III. Varios de los autores de CT tienen puestas grandes esperanzas en el 15M como principio
del fin de la Cultura de la Transición. “Un mes en el que la CT enfermó”, dice Gonzalo Torné
refiriéndose a mayo/junio de 2011. “El 15M ha creado vida allá donde no hay nada”, afirma
Guillermo Zapata. “¿Vendrá el 15M a cuestionar la lógica de los bandos en pos de una cierta
diversidad? […] ¿Marcará el fin del reinado de los líderes a favor de la inteligencia colectiva?”,
se preguntan Irene García Rubio y Silvia Nanclares. Tengo para mí que estas expectativas son
desmesuradas, y lo son porque, además de tendentes al casticismo, muchos de los autores
propenden a la ilusión de la novedad generacional. Creen de veras que el 15M es un gran logro
que carece de precedentes. Sin embargo, no es así. Es curioso que no se mencione en ninguna
parte del libro el libertarismo catalán, que en los setenta puso sobre la mesa muchos de los
temas de debate y las formas de protesta que ahora el 15M retoma. ¿Dónde está el célebre
“desencanto”, que a mediados de los ochenta hacía parecer que los días del PSOE, y quien
sabe si no de la democracia representativa, estaban contados? ¿Las grandes y exitosas huelgas
generales? ¿Un par de generaciones de escritores que parecía que iban a poner patas arriba
nuestra cultura? ¿Las manifestaciones antiglobalización? Nada de eso existe aquí, y para
algunos autores toda la contestación empezó en la oposición a la intervención española en la
guerra de Irak y en la reacción ciudadana a la gestión del gobierno del PP del atentado del
11M. Fue entonces, dicen, cuando se empezó a quebrar el consenso de la Transición que se ha
roto definitivamente en el 15M. No, el consenso nunca fue tan absoluto como creen, aunque
sin duda lo suficiente como para que el sistema funcionara sin que los críticos más airados
tuvieran posibilidades de triunfar. Lo que pasa es que, así como los autores creen que no hay
que buscar equivalencias en el exterior, tampoco consideran interesante buscar precedentes
en el pasado. Si hicieran esto último dudarían de que este movimiento tenga opciones de
triunfar de veras: todos sus ancedentes -los yippies en Norteamérica los provos en Holanda,
los soixante-huitards en Francia- fracasaron políticamente y acabaron integrados en la
democracia de partidos o aislados (o triunfando como artistas y empresarios capitalistas).

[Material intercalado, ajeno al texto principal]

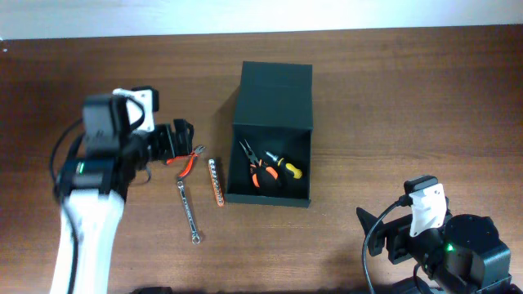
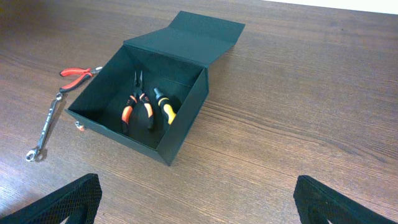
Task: Pack container
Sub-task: 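Reach the left gripper to the red-handled cutting pliers and grasp them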
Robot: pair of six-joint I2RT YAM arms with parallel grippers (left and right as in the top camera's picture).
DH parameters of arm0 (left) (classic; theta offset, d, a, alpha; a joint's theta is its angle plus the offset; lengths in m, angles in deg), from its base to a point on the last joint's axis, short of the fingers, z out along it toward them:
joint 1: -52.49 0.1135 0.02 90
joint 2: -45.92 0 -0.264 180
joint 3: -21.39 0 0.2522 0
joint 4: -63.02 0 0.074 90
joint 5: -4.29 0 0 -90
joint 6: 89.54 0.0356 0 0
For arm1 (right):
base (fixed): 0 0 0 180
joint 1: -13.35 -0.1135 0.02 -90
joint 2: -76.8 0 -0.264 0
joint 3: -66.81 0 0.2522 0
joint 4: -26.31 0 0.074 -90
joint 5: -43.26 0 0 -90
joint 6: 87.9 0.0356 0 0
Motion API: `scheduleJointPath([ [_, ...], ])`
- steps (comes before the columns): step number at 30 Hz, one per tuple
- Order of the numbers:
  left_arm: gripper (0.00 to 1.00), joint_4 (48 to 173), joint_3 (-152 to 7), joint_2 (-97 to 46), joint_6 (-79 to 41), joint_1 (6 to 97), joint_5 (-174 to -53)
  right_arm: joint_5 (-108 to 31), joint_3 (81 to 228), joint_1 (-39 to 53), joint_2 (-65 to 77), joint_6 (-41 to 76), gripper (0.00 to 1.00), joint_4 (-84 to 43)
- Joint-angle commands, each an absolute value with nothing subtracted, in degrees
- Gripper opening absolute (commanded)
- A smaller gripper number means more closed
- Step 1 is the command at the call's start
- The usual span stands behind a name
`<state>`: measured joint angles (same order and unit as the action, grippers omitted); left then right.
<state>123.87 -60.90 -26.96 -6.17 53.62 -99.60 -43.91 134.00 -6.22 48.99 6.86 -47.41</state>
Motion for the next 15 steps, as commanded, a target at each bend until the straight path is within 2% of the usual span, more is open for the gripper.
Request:
scheduleJointPath([
  [1, 0.99, 126.4, -64.4, -34.7, -1.3, 53.4, -98.8, -44.2, 133.9, -6.1, 49.1, 7.5, 0.99, -47.2],
  [10, 0.99, 131.3, -65.8, -50.2, 8.2, 53.0, -98.6, -44.2, 133.9, -6.1, 49.1, 7.5, 0.99, -47.2],
  [15, 0.99, 132.4, -65.8, -55.1, 8.3, 51.4, -94.2, -44.2, 133.9, -6.1, 49.1, 7.5, 0.99, -47.2],
])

Naturalmente, puedo equivocarme, pero este movimiento se parece tanto a los anteriores -
aunque en un giro curioso ha dejado de ser antiestatalista para ser muy proestado- que me
sorprendería que funcionara políticamente mejor que ellos. Depositar toda esperanza de
cambio en el 15M, me temo, es soltar una enorme cantidad de energía valiosa a la atmósfera.
Toda la experiencia histórica demuestra que, si se quieren cambiar las cosas pacíficamente -y
sin duda el 15M es un movimiento pacífico-, hay que hacerlo por medios institucionales. Es
una lata, pero parece que no hay otra.

CT o la cultura de la transiciónes un libro que aborda tantos temas -desde las políticas
económicas al declive de la crítica literaria- que estas 1.500 palabras podrían ser 15.000. Pero
las tres cuestiones que he mencionado -una suerte de nuevo casticismo que ve a España en
términos de destino singular, una confusión entre el fracaso de ciertas ideas y la censura, y la
excesiva confianza en un movimiento que a juzgar por los precedentes históricos es poco
probable que pueda marcar la agenda política de fondo- sintetizan sus debilidades. Como los
autores del libro, creo que a la cultura y a la política españolas les vendría muy bien una
sacudida. A diferencia de muchos de ellos, no tengo ninguna esperanza puesta en la retórica
revolucionaria, tan osada pero tan reconfortante. Han eliminado el pragmatismo -esa sucia
palabra que, creo, les hace ver con malos ojos la Transición- de la ecuación, pero podría ser
que con ello se hubieran eliminado políticamente a sí mismos.